Jason Kenney’s win in Alberta is a blow to Canada’s climate change policies. As a major emitter, thanks to its oil and gas industry, getting Alberta onside with strong climate change policies was key to Canada’s commitment to the Paris Agreement.
There was an agreement between the Rachel Notley and Justin Trudeau governments that, in exchange for a pipeline – the Trans Mountain expansion – Alberta would deliver real climate change policies.
Notley lived up to her end of the bargain, with the introduction of a carbon tax, an emissions cap on the oil sands, and a promise to phase out coal power. She delivered a well-designed carbon tax that was supported by major oil companies in Alberta like Suncor and Canadian Natural Resources Ltd., said Chris Ragan, an economist at McGill University and chairman of the Ecofiscal Commission.
“To me the bigger picture is she proved you could do a policy like this and that it could be implemented and it could work well,” he said. “Alberta is not just any province.
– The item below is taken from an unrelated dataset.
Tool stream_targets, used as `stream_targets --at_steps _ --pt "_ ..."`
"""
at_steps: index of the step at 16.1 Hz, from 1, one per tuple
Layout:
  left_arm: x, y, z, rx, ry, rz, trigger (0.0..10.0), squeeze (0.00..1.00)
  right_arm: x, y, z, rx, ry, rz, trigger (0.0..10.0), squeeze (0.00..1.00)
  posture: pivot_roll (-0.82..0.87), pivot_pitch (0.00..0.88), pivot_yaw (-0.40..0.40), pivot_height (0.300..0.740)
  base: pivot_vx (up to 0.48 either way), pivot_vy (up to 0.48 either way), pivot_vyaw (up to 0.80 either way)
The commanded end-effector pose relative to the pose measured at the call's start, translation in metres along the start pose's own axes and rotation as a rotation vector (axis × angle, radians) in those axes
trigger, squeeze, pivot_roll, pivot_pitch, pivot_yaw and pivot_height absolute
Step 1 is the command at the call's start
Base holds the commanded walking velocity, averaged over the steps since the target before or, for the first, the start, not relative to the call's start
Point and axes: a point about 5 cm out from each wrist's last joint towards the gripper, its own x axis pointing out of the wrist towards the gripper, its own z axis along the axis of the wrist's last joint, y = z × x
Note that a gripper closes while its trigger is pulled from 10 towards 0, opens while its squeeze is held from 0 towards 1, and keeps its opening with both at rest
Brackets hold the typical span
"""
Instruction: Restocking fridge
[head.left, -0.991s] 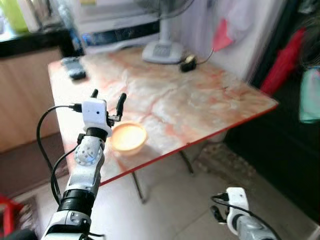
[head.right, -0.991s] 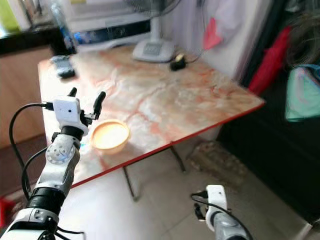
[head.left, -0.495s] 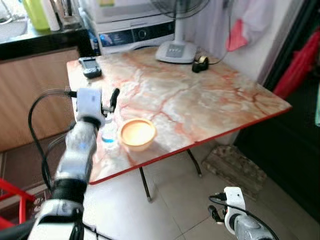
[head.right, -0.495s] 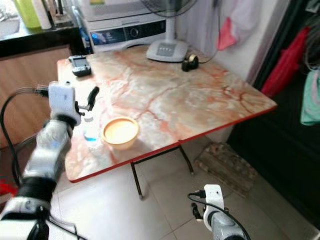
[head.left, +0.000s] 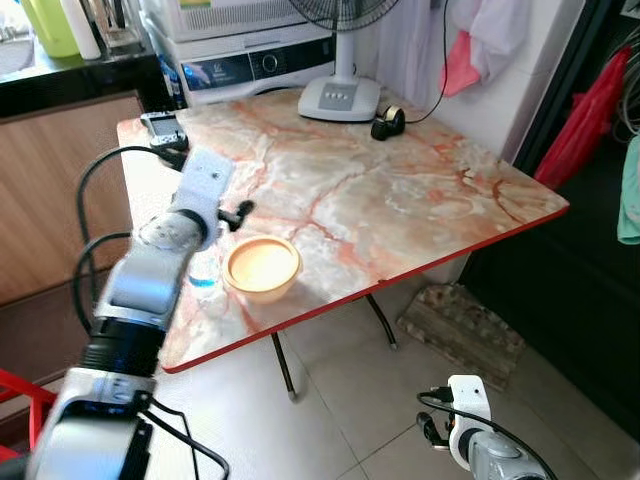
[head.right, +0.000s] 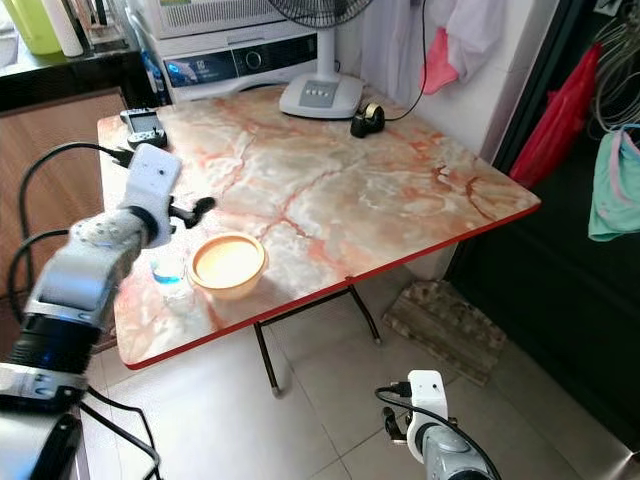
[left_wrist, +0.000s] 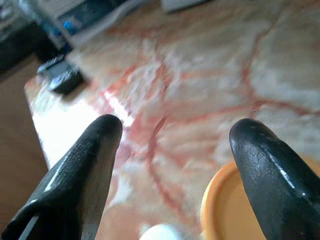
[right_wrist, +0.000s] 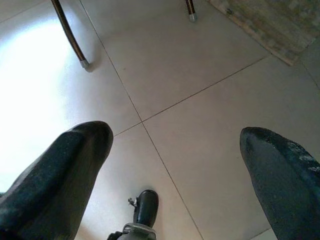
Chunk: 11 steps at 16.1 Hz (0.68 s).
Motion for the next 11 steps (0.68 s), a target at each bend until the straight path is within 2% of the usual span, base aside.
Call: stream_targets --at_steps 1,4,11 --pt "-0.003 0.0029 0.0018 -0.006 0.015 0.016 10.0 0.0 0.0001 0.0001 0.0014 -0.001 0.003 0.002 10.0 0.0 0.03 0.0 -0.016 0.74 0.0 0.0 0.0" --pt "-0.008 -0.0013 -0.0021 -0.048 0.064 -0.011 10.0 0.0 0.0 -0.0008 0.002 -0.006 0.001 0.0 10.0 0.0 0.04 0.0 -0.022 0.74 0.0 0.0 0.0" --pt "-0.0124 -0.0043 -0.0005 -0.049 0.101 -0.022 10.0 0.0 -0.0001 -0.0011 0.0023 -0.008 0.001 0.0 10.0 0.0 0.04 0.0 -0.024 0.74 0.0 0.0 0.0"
Alberta is a province where carbon pricing is as important as it anywhere else, but it’s a little bit harder to do well, and Rachel Notley did it well.”
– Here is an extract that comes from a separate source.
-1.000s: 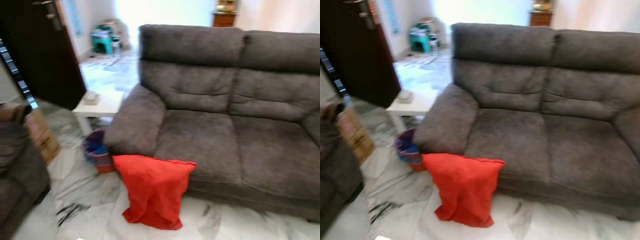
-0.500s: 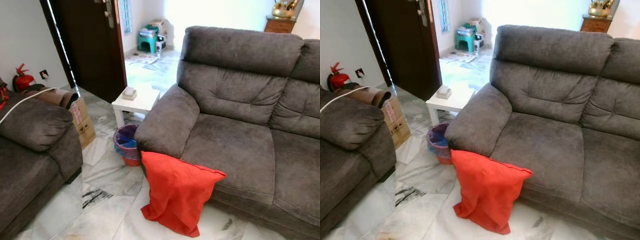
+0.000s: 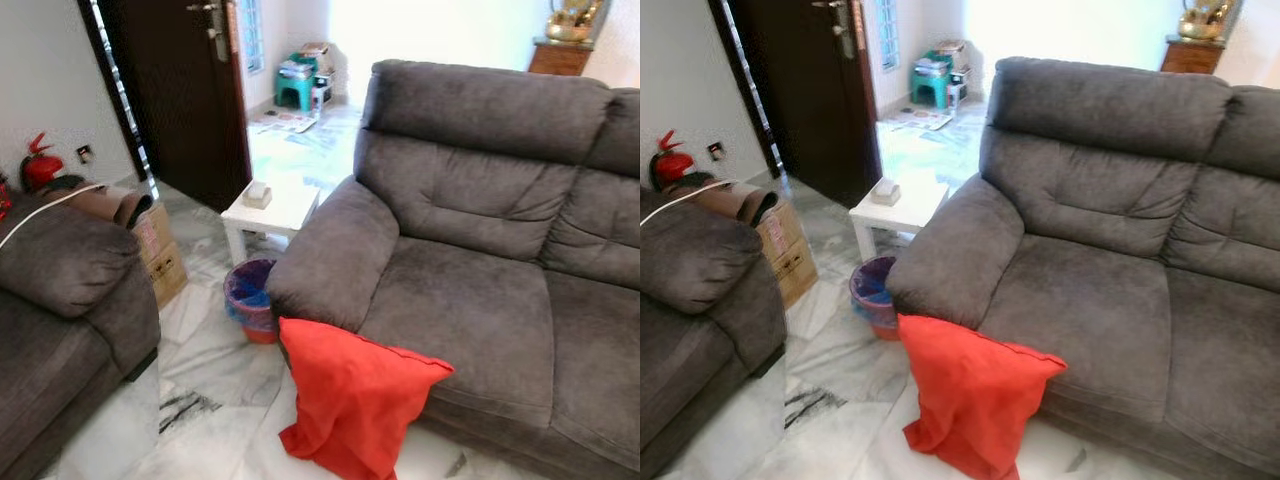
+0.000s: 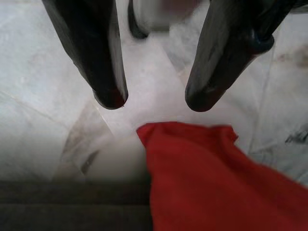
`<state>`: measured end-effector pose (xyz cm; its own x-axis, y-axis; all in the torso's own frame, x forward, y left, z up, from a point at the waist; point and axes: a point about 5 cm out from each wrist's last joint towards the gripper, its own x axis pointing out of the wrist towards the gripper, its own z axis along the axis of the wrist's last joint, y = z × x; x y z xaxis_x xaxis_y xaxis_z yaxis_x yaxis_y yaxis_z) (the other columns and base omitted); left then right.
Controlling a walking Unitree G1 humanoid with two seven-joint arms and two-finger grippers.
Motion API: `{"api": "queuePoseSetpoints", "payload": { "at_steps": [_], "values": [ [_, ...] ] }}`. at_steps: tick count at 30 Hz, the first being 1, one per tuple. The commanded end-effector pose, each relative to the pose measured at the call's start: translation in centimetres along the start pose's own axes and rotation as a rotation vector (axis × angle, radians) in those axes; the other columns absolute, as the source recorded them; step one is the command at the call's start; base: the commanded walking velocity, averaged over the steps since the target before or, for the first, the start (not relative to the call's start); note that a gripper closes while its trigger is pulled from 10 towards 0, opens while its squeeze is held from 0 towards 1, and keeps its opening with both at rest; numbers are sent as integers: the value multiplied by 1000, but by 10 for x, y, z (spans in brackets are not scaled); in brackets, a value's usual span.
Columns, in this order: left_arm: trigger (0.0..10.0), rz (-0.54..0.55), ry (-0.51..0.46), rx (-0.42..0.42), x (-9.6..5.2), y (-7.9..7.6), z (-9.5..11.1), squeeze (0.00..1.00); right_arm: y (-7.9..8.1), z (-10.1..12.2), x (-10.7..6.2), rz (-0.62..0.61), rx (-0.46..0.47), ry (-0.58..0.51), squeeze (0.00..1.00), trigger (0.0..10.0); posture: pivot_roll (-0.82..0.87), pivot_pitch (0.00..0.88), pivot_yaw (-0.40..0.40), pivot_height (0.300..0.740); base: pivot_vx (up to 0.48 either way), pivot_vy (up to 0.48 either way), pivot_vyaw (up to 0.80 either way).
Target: Move the pillow to the sofa from floor
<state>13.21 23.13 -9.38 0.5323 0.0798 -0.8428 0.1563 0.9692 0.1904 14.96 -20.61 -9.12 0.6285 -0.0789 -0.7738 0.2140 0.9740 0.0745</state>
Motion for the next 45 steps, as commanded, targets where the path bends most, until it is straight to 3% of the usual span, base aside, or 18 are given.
{"api": "queuePoseSetpoints", "payload": {
  "at_steps": [1,18,24,32,33,34,35,36,37,38,39,42,45],
  "values": [
    [10000,-16,-2,-7,1,-6,0,0,-8,-3,-2,-20,0,10,0,10000,-29,0,18,740,352,0,0],
    [10000,-21,-36,-37,1,-8,5,0,0,11,3,2,7,-43,0,10000,-28,0,19,740,313,0,0],
    [10000,-10,-129,-112,5,-6,28,0,6,26,6,24,-6,-112,0,10000,-26,1,21,740,0,0,0],
    [10000,3,-226,-182,8,-4,53,0,4,34,6,17,24,-167,0,10000,-25,11,23,740,0,0,686],
    [10000,3,-286,-178,8,-4,68,0,4,42,6,24,67,-217,0,10000,-23,12,25,740,0,0,0],
    [10000,3,-286,-178,8,-4,68,0,4,42,6,24,67,-217,0,10000,-23,12,25,740,0,0,0],
    [10000,1,-377,-144,7,-3,87,0,3,52,6,23,121,-272,0,10000,-27,16,27,740,0,0,0],
    [10000,-1,-407,-133,7,-3,93,0,3,55,6,22,135,-290,0,10000,-27,16,28,740,0,0,0],
    [10000,-1,-533,-101,3,-2,120,0,4,68,7,26,142,-349,0,10000,-26,18,30,740,0,0,0],
    [10000,-1,-533,-101,3,-2,120,0,4,68,7,26,142,-349,0,10000,-26,18,30,740,0,0,0],
    [10000,0,-648,-62,-4,-2,142,0,4,79,6,29,147,-400,0,10000,-21,20,32,740,0,0,0],
    [10000,11,-828,-21,-21,0,176,0,6,101,4,49,157,-511,0,10000,-16,23,33,740,0,0,0],
    [10000,24,-914,-5,-33,1,189,0,7,111,1,66,155,-584,0,10000,-20,28,36,740,0,0,0]
  ]
}}
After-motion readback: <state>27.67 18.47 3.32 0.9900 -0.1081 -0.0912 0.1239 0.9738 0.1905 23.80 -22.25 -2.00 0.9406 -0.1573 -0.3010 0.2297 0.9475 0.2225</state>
But if all of Notley’s climate change policies are now swept aside, University of BC political science professor Richard Johnston wonders what that might mean for the Trueau government’s commitment to completing the twinning of the Trans Mountain pipeline.
“We do have a few more months of a Liberal government, and if they are re-elected, how obliged are they going to feel about Trans Mountain?” Johnston said. “Trans Mountain was part of the deal for the carbon tax.
“And one thing that I found upsetting about many environmentalists’ response to Trans Mountain was that they lost their grip on the bigger picture. To me the carbon tax was the thing.
“If the Conservatives win the federal election with an outright majority, these guys could undo a generation’s worth of really serious, considered, intelligent policy making.”
Kenney has vowed to scrap Alberta’s carbon tax, although he has said he would implement a levy on heavy industrial emitters.
Once the Alberta carbon tax is scrapped, a federal backstop will kick in, but at $20 per tonne, it is $10 per tonne less than Alberta’s.
B.C. will be back to having disproportionately higher carbon pricing than its next-door neighbour.